§ Task instructions: Looking at the data below, count the lines that contain the string "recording". Write only the total.

------------------------------------------------

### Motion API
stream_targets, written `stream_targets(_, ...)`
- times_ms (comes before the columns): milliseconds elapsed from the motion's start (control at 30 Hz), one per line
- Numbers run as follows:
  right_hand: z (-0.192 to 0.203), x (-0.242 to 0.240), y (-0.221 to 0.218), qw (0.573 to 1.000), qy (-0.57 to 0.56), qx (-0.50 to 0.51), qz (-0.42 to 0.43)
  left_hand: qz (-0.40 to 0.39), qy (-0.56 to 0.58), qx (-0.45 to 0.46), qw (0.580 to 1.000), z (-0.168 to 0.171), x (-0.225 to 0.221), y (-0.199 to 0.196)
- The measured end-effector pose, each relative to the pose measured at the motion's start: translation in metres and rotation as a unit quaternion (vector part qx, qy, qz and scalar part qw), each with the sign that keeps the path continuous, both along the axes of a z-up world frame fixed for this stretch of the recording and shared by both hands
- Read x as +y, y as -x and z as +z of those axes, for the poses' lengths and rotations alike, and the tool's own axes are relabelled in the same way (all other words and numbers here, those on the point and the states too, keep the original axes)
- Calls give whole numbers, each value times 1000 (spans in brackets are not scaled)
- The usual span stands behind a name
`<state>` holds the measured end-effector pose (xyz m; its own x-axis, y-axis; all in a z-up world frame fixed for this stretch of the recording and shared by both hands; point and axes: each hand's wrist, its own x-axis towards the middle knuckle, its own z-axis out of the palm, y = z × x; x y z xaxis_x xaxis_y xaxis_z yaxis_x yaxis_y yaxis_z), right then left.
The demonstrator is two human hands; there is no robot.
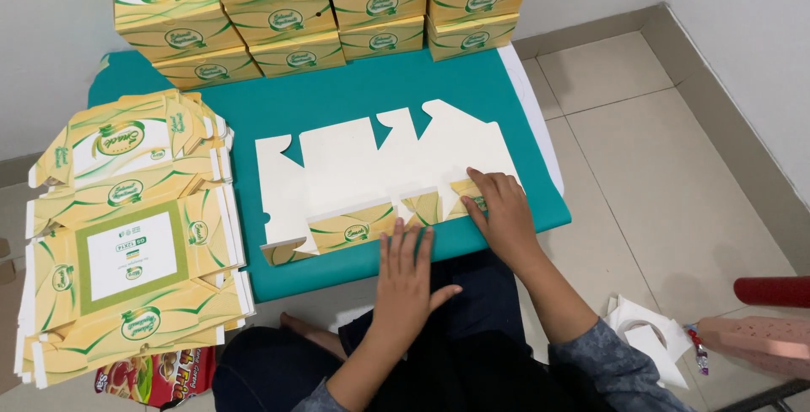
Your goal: The person folds a flat cardboard box blank into a rectangular box by hand, creasing the sides and tucking the flaps to form the structure. The finished box is placed on a stack of similar boxes.
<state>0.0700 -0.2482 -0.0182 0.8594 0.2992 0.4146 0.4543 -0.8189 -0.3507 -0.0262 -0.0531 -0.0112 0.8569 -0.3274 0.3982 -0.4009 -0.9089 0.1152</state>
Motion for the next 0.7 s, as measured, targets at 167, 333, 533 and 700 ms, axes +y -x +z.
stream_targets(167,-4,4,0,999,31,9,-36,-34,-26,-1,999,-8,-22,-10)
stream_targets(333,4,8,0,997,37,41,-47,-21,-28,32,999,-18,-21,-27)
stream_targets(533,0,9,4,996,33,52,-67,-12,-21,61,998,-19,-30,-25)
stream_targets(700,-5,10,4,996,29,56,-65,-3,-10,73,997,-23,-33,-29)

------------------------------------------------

§ Solution: 2